Try it — Set every line of the data down again exactly, and keep the pictures out.

──────────────────────────────

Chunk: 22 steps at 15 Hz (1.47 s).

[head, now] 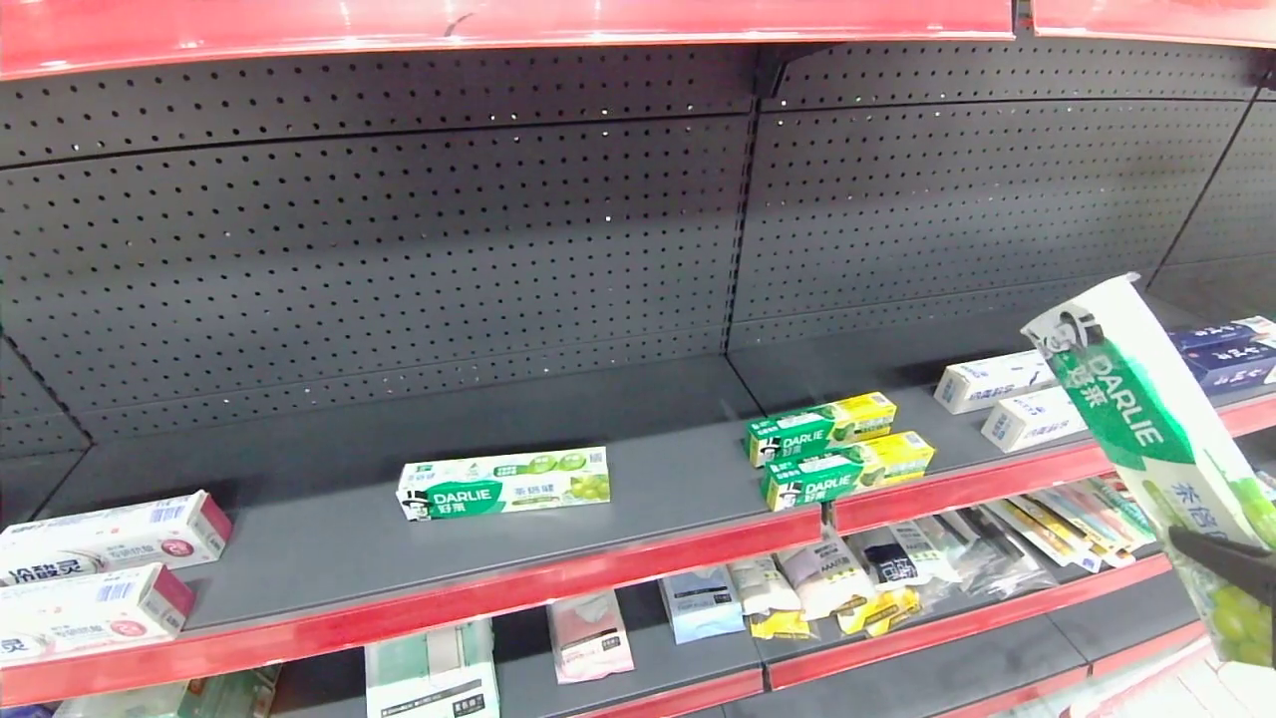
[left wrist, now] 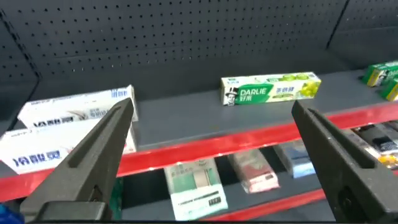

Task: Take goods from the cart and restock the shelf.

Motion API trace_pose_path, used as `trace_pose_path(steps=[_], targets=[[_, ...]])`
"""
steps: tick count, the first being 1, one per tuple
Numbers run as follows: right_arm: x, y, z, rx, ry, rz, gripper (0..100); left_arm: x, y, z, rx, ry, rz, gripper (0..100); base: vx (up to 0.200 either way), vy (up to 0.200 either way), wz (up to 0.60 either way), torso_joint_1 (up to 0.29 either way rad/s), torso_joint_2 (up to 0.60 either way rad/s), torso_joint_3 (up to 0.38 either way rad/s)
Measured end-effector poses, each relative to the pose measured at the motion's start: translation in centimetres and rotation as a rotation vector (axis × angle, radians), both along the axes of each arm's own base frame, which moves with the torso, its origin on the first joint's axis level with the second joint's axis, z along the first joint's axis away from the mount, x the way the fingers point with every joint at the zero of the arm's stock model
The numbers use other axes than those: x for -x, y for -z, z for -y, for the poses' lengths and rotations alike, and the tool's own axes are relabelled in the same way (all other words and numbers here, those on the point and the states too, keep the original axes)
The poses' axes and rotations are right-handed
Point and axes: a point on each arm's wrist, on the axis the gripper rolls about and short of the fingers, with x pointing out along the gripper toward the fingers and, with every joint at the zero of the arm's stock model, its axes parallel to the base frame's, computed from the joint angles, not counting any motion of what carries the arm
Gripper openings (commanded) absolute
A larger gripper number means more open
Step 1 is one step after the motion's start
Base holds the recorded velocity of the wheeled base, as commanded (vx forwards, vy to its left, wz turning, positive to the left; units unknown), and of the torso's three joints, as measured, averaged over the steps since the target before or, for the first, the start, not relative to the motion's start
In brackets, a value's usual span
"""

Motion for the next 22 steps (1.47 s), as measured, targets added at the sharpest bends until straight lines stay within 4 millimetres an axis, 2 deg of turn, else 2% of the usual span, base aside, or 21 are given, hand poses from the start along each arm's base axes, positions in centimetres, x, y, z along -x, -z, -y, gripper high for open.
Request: trace_pose_path(steps=[2,5,9,13,17,22], targets=[[-0.1,-0.5,-0.1,-0.002,-0.01,0.055,0,-2.8,-2.7,0.0,-0.017,-0.008,-0.076,100,0.0,0.0,0.0,0.0,0.0,0.0],[-0.1,-0.9,-0.2,-0.004,-0.017,0.077,0,-8.6,-4.2,0.2,-0.046,0.012,-0.122,100,0.0,0.0,0.0,0.0,0.0,0.0],[0.0,-1.0,-0.2,-0.004,-0.021,0.081,0,-16.0,-2.8,2.3,-0.061,0.063,-0.171,100,0.0,0.0,0.0,0.0,0.0,0.0],[-0.1,-0.7,-0.2,-0.003,-0.023,0.069,0,-21.6,-0.4,6.6,0.016,0.138,-0.225,100,0.0,0.0,0.0,0.0,0.0,0.0],[-0.5,-0.6,-0.3,-0.002,-0.03,0.052,0,-26.2,1.5,9.4,0.069,0.128,-0.288,100,0.0,0.0,0.0,0.0,0.0,0.0],[-0.8,-0.2,-0.4,-0.003,-0.039,0.027,0,-30.1,3.3,11.3,0.076,0.114,-0.324,100,0.0,0.0,0.0,0.0,0.0,0.0]])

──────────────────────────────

Task result —
Chunk: 22 steps at 15 Hz (1.47 s).

[head, now] 
[left wrist, now] 

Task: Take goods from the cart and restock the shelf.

Motion API trace_pose_path, used as `trace_pose_path(steps=[_], targets=[[_, ...]])`
"""
steps: tick count, the first being 1, one per tuple
Numbers run as follows: right_arm: x, y, z, rx, ry, rz, gripper (0..100); left_arm: x, y, z, rx, ry, rz, gripper (0..100); base: vx (up to 0.200 either way), vy (up to 0.200 either way), wz (up to 0.60 either way), torso_joint_1 (up to 0.29 either way rad/s), torso_joint_2 (up to 0.60 either way rad/s), torso_joint_3 (up to 0.38 either way rad/s)
Measured end-effector poses, each relative to the pose measured at the motion's start: translation in centimetres and rotation as a rotation vector (axis × angle, radians), both along the axes of each arm's own base frame, which moves with the torso, its origin on the first joint's axis level with the second joint's axis, z along the first joint's axis away from the mount, x the way the fingers point with every joint at the zero of the arm's stock model
The numbers use other axes than those: x for -x, y for -z, z for -y, for the poses' lengths and rotations alike, and the tool's own axes are relabelled in the same way (all other words and numbers here, those on the point and the states too, keep the original axes)
The poses' axes and rotations are right-handed
Point and axes: a point on each arm's wrist, on the axis the gripper rolls about and short of the fingers, with x pointing out along the gripper toward the fingers and, with every joint at the zero of the arm's stock model, its axes parallel to the base frame's, computed from the joint angles, not counting any motion of what carries the arm
Gripper openings (commanded) absolute
A larger gripper number means more open
Step 1 is one step after the motion's start
Base holds the recorded velocity of the wheeled base, as commanded (vx forwards, vy to its left, wz turning, positive to the left; units unknown), and of the torso's three joints, as measured, averaged over the steps since the target before or, for the first, the start, not relative to the motion's start
In brackets, a value's usual span
"""

Motion for the next 22 steps (1.47 s), as measured, targets added at the sharpest bends until straight lines stay within 4 millimetres an axis, 2 deg of turn, else 2% of the usual span, base aside, or 21 are given, hand poses from the start along each arm's base axes, positions in centimetres, x, y, z along -x, -z, -y, gripper high for open.
Request: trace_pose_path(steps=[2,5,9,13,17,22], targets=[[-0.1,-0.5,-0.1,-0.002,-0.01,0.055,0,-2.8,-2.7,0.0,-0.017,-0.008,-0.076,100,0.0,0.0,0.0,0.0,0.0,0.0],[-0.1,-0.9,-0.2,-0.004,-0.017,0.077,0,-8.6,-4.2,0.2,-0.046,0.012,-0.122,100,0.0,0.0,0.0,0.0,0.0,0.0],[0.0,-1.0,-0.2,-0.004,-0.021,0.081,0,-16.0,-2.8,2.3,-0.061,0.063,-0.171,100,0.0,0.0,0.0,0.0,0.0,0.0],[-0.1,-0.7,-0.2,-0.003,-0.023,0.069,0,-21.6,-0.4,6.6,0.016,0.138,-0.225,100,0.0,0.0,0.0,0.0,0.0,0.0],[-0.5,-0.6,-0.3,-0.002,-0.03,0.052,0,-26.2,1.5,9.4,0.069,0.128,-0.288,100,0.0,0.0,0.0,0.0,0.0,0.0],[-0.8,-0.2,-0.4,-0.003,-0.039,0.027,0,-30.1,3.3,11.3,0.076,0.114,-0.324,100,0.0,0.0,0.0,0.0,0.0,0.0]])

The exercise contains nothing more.